3. Security by Default

mTLS between all services. No manual certificate management.

4. Observability

Distributed tracing and metrics out of the box.

What We Don’t Like

1. Complexity

Istio adds:

  • 10+ CRDs (Custom Resource Definitions)
  • 5+ new components (Pilot, Mixer, Citadel, etc.)
  • Sidecar in every pod

Lots of moving parts.

2. Resource Overhead

Each sidecar uses:

  • ~50MB memory
  • ~0.1 CPU

For 100 pods, that’s 5GB memory and 10 CPUs just for sidecars.

3. Debugging is Harder

When something breaks, is it:

  • Your app?
  • Envoy?
  • Istio control plane?
  • Kubernetes?

More layers = harder debugging.

4. Performance Impact

Sidecar adds latency:

  • Without Istio: 10ms
  • With Istio: 15ms

Not huge, but noticeable.

Our Decision

We’re not using Istio in production yet. Here’s why:

What We Need

  • Canary deployments
  • Circuit breaking
  • Observability

What We’re Using Instead

  • Canary: Helm + manual traffic splitting
  • Circuit breaking: Application-level (Hystrix, resilience4j)
  • Observability: Prometheus + Jaeger (with manual instrumentation)

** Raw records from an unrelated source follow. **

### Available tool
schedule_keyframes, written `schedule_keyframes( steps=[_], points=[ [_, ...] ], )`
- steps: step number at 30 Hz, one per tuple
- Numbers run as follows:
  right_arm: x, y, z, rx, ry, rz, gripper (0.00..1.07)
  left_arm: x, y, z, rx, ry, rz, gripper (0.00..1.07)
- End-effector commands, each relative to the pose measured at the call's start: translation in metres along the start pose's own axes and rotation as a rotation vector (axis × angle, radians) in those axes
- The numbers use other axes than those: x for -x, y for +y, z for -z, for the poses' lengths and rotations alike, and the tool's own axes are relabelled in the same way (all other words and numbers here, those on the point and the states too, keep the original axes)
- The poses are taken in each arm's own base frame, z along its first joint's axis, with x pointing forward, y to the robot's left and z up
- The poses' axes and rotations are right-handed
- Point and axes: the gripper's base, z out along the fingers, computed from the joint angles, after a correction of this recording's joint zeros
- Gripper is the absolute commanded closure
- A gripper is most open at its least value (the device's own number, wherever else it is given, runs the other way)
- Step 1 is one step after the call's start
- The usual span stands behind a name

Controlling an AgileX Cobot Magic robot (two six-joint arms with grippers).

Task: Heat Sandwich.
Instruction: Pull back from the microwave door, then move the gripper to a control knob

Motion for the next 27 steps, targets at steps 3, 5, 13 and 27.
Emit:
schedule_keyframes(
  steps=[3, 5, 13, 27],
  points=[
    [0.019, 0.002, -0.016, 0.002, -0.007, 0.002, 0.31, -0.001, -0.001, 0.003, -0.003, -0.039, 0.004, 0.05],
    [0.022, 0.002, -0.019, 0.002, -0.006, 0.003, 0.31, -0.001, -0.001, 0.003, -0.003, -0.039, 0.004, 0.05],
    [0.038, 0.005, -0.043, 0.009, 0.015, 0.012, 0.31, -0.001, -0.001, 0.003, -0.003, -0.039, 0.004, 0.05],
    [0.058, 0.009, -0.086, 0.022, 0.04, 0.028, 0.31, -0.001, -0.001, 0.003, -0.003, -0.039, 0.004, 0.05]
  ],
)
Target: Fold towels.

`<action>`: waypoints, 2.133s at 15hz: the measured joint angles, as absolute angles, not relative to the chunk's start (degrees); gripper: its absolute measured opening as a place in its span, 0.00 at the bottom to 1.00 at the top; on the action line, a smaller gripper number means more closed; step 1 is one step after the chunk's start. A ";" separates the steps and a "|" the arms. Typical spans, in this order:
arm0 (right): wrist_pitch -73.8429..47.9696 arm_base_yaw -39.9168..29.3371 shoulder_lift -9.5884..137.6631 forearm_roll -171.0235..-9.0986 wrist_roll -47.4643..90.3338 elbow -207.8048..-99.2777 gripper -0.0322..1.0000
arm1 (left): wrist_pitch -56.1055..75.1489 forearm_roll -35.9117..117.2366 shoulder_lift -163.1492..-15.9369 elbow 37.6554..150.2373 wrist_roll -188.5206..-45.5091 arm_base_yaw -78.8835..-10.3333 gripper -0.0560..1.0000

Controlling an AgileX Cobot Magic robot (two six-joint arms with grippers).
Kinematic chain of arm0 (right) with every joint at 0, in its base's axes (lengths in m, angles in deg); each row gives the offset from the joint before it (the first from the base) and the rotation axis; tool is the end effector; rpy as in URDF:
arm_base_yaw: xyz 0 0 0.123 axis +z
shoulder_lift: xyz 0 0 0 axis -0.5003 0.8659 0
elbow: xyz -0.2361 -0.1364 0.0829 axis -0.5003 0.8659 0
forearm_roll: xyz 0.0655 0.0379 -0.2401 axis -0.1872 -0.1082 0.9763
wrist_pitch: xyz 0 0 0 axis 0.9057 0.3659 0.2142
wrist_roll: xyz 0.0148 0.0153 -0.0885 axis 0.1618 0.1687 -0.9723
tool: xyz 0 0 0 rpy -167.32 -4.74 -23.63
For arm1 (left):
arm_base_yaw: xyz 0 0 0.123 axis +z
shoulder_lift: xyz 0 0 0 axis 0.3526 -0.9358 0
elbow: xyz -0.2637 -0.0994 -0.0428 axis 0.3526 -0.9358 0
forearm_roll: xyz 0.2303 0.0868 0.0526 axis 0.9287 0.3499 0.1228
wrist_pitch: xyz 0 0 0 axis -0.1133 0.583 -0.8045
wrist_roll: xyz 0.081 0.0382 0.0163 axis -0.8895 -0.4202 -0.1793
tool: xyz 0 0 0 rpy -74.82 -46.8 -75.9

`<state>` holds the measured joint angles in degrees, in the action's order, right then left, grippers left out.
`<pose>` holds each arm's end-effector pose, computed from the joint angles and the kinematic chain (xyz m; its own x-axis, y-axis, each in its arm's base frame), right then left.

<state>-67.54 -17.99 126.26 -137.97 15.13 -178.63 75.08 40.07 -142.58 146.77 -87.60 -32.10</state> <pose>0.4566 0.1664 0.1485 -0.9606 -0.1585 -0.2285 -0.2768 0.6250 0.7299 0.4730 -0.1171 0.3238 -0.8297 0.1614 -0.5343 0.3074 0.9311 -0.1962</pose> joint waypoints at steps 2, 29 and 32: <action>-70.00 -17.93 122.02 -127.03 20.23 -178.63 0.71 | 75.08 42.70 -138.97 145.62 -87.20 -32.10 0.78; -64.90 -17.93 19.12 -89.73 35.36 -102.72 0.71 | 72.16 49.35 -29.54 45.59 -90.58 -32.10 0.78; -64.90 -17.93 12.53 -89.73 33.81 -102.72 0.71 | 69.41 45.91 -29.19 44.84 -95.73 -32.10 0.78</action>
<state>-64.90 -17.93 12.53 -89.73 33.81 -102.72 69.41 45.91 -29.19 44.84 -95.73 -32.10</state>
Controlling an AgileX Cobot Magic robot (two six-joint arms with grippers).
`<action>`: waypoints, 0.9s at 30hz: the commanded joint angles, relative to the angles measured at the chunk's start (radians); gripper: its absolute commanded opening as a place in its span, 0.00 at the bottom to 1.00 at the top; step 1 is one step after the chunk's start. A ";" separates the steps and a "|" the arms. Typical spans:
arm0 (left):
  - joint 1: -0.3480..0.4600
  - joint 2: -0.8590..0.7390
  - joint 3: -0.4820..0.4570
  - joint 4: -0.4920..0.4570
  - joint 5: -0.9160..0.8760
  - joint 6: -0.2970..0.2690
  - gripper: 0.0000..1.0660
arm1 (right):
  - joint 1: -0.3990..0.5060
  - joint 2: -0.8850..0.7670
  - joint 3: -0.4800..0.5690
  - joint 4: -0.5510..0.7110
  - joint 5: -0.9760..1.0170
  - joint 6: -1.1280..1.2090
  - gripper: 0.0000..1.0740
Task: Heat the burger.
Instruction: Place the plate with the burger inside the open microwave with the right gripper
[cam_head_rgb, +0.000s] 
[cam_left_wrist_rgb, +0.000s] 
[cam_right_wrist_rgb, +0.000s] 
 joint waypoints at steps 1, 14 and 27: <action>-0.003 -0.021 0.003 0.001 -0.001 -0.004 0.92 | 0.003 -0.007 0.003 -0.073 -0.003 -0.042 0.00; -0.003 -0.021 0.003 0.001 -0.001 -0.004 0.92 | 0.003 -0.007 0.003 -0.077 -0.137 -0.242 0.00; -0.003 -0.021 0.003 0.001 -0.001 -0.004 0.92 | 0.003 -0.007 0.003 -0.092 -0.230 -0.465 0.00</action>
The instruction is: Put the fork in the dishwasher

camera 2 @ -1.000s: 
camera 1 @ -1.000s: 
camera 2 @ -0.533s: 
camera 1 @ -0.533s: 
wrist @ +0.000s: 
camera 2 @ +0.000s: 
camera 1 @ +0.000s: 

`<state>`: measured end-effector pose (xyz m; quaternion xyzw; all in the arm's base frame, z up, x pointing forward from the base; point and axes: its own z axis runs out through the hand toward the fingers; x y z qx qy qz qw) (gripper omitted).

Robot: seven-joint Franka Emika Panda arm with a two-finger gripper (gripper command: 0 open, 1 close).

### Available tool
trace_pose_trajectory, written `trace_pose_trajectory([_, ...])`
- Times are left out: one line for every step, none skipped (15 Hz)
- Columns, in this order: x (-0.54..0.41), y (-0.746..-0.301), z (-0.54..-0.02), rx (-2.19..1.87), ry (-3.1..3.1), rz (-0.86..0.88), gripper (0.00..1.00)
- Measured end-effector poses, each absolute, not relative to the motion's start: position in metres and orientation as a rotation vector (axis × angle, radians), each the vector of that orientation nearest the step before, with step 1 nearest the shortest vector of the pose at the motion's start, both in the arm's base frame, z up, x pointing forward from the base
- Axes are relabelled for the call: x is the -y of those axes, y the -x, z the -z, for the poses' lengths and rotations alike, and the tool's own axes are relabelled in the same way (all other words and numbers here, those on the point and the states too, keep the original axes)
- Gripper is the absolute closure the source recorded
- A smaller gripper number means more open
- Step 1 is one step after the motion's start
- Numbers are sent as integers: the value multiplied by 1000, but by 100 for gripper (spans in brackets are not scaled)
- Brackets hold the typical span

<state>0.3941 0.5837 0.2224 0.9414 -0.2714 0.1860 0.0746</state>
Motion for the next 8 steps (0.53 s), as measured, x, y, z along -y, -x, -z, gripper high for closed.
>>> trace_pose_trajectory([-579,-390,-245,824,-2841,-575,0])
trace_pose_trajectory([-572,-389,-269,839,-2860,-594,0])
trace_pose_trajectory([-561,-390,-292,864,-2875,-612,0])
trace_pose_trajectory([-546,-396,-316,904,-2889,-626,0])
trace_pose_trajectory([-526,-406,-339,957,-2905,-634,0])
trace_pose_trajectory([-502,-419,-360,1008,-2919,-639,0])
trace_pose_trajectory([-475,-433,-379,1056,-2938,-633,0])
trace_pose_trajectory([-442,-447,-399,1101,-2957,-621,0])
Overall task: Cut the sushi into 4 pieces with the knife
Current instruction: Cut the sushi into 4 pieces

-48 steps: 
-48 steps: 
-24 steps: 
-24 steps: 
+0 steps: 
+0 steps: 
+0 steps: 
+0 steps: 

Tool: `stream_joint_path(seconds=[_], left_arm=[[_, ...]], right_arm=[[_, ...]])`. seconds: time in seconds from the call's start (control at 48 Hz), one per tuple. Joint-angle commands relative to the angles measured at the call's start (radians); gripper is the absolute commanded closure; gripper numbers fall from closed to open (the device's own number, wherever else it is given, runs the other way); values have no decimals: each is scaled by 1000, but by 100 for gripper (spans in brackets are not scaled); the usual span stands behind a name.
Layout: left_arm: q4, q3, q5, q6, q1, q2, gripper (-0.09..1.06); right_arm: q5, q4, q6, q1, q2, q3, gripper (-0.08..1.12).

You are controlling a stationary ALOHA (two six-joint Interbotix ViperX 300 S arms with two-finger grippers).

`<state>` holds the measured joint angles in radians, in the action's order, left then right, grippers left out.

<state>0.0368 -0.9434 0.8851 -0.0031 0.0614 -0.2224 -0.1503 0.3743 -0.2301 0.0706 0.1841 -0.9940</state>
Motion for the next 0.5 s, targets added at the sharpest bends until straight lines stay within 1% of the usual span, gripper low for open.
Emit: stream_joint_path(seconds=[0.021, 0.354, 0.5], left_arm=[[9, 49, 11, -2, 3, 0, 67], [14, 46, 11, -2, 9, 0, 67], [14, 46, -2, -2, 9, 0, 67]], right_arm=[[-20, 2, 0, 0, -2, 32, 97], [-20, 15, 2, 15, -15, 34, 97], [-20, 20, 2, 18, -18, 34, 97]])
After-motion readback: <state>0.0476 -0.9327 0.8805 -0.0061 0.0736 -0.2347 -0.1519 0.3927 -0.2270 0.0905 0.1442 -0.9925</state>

This is simpler and we understand it better.

When Would We Use Istio?

If we had:

  • 50+ microservices (we have 20)
  • Complex traffic routing needs
  • Strict security requirements
  • Team dedicated to managing Istio

For now:

  • Our current setup works
  • Istio adds too much complexity
  • We’ll revisit in 6-12 months

Alternatives

Linkerd

Simpler than Istio, fewer features. Worth considering.

Consul Connect

If you’re already using Consul.

AWS App Mesh

If you’re on AWS and want managed service mesh.

The Verdict

Istio is powerful but complex. Great for large organizations with many microservices.

For smaller teams, the complexity might not be worth it.

We’re watching Istio closely. It’s maturing fast. Maybe in 2019.

Anyone using Istio in production? How’s it going?